#### [WHAT TO WORK ON]
Where in the entries below does "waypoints" appear? Copy every line that has it.

Dataset records:
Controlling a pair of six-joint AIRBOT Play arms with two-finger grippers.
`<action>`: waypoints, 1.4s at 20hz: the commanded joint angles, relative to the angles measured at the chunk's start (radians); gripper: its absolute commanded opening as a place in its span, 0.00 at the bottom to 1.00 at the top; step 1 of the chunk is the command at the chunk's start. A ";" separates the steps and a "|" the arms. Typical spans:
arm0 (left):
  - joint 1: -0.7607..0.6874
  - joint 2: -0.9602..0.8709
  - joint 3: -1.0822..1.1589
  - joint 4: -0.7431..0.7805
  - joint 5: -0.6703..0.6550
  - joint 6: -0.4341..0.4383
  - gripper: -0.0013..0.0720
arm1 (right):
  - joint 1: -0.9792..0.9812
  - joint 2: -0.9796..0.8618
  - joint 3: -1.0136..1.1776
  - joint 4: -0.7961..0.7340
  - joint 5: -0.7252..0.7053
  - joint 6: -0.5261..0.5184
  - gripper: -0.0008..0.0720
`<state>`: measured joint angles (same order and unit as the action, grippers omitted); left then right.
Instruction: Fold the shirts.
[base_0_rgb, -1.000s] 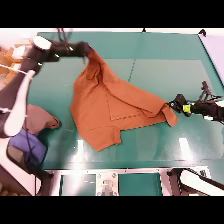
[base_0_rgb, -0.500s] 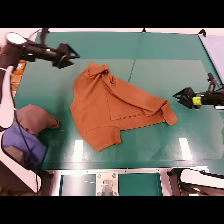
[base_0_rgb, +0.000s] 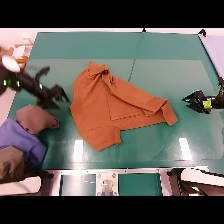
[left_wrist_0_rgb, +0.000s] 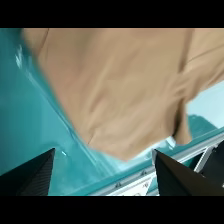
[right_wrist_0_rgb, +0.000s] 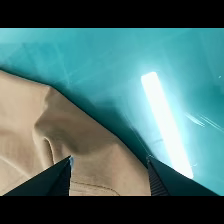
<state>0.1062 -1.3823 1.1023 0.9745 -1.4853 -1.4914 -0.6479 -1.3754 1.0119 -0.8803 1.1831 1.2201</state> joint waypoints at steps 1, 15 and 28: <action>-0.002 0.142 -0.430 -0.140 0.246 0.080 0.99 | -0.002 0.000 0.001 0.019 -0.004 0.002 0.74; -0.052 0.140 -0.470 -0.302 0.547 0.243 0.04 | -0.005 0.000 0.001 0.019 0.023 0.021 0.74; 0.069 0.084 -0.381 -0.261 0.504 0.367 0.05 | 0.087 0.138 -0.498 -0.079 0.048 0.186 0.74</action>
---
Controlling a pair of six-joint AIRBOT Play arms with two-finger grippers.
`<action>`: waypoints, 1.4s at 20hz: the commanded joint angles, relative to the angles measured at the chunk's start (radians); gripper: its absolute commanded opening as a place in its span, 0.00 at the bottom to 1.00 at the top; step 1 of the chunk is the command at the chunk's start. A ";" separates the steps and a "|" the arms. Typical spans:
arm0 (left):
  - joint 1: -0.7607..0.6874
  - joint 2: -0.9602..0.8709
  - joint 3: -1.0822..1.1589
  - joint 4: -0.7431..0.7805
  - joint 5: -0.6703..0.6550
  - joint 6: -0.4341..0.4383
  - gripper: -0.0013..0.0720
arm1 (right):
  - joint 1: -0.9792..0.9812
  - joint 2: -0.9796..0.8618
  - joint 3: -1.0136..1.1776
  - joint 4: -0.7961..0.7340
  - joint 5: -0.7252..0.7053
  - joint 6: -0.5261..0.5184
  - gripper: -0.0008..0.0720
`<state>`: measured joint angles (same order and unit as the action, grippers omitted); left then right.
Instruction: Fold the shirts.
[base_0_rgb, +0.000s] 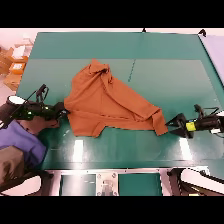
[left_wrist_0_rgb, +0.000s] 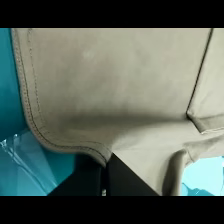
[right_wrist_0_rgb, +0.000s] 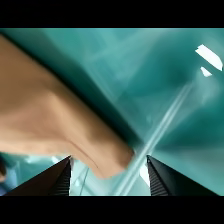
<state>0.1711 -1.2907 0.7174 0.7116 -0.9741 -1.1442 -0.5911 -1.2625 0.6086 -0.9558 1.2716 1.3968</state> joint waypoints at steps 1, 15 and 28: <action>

#### [RESPONSE TO THE TASK]
`<action>`: waypoints, 1.4s at 20hz: the commanded joint angles, relative to the angles measured at the chunk's start (radians); gripper: its absolute commanded opening as a place in its span, 0.00 at the bottom to 1.00 at the top; step 1 of the chunk is the command at the chunk's start. A ";" separates the steps and a "|" the arms. Typical spans:
<state>0.1062 -1.3823 1.1023 0.9745 -1.4853 -1.4914 -0.6479 -1.3754 1.0119 -0.8803 1.1831 1.2201</state> joint waypoints at steps 1, 15 and 28: <action>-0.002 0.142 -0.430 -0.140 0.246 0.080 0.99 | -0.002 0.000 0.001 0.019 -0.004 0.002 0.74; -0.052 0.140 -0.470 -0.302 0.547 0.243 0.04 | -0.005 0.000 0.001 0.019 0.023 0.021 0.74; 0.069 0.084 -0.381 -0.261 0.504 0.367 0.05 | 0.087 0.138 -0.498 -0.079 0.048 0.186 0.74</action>
`<action>`: waypoints, 1.4s at 20hz: the commanded joint angles, relative to the angles measured at the chunk's start (radians); gripper: its absolute commanded opening as a place in its span, 0.00 at the bottom to 1.00 at the top; step 1 of the chunk is the command at the chunk's start. A ";" separates the steps and a "|" the arms. Typical spans:
<state>0.1711 -1.2907 0.7174 0.7116 -0.9741 -1.1442 -0.5911 -1.2625 0.6086 -0.9558 1.2716 1.3968</state> joint waypoints at steps 1, 15 and 28: <action>

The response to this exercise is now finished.